● **TASK TO COMPLETE**
Report every line below that has the string "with" in it.
● ● ● ● ●
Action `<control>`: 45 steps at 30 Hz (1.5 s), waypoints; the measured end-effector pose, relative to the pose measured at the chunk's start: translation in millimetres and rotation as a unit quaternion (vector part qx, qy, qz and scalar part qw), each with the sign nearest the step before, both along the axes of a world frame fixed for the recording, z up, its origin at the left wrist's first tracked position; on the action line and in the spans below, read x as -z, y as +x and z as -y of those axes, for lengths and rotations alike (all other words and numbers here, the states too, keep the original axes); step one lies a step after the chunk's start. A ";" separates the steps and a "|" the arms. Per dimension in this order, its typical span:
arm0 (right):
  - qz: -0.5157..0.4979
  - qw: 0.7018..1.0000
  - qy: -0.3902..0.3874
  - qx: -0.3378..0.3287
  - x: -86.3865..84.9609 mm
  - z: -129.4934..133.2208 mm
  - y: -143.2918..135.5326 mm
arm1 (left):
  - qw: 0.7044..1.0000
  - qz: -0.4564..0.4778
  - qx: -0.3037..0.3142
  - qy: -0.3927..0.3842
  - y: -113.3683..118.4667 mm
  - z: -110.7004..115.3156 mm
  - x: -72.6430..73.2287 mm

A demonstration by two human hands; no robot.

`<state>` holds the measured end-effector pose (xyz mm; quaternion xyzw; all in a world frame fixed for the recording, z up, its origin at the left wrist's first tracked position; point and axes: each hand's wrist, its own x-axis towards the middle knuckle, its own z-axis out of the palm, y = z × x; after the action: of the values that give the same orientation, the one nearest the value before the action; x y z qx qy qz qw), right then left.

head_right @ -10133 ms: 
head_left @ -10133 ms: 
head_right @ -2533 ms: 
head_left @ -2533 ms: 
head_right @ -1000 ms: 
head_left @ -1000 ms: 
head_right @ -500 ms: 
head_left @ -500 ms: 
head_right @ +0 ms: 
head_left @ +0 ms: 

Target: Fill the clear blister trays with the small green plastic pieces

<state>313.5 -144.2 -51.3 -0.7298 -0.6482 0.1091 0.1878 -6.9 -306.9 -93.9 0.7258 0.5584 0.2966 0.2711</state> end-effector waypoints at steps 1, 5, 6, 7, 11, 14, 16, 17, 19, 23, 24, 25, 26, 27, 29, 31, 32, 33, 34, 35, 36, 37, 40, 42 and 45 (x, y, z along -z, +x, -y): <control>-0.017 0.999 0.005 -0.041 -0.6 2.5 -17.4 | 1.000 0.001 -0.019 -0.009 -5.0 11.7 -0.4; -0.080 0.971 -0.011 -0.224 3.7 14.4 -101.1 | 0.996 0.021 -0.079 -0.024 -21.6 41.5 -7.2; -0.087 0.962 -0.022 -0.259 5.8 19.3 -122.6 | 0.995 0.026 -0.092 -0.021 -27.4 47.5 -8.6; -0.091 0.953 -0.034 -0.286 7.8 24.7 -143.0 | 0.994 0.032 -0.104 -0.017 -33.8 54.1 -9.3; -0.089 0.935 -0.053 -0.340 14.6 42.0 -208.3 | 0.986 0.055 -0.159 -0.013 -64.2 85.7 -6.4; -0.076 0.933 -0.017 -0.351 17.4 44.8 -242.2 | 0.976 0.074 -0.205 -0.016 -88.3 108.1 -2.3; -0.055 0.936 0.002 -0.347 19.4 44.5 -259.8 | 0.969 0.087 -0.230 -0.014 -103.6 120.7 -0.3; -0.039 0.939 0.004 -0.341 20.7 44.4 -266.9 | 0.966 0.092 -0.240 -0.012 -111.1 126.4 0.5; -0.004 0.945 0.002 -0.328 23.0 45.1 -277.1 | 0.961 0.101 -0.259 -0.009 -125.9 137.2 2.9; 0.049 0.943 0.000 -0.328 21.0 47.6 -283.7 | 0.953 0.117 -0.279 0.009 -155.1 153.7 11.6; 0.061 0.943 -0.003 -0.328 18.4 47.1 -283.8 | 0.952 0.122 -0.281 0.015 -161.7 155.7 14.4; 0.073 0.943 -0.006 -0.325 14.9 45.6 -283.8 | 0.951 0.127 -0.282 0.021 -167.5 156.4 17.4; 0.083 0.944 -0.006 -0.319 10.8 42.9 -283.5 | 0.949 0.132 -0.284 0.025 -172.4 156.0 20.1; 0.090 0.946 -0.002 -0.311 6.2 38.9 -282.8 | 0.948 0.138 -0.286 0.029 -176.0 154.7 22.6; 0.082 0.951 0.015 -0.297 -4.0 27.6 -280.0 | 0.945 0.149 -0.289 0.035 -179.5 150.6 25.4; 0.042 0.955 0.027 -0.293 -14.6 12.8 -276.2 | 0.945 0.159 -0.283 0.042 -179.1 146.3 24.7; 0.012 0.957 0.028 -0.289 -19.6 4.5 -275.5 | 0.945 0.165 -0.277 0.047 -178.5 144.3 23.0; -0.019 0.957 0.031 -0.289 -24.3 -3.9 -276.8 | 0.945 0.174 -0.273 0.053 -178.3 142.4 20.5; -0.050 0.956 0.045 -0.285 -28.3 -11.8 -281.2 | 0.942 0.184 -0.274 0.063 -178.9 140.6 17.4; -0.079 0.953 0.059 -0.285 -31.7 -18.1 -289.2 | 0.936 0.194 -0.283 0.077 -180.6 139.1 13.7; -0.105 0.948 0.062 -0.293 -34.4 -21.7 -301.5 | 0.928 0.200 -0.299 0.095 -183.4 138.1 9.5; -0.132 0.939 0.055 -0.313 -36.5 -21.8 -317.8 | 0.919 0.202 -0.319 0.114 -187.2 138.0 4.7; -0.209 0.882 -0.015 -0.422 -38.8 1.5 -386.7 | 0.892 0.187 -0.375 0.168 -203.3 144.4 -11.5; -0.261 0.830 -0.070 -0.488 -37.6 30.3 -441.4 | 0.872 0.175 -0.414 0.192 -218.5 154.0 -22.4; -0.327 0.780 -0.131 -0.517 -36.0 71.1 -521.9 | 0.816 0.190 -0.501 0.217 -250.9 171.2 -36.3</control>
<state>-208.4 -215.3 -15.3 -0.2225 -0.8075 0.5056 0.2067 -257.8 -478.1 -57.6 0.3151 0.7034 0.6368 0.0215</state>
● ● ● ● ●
● **SOLVED EXERCISE**
Action `<control>`: 45 steps at 30 Hz (1.5 s), waypoints; the measured end-effector pose, relative to the pose measured at the chunk's start: translation in millimetres and rotation as a unit quaternion (vector part qx, qy, qz and scalar part qw), each with the sign nearest the step before, both along the axes of a world frame fixed for the recording, z up, its origin at the left wrist's first tracked position; on the action line and in the spans below, read x as -z, y as +x and z as -y of those axes, for lengths and rotations alike (all other words and numbers here, the states too, keep the original axes); step one lies a step after the chunk's start. A ";" separates the steps and a "|" the arms. Per dimension in this order, its typical span:
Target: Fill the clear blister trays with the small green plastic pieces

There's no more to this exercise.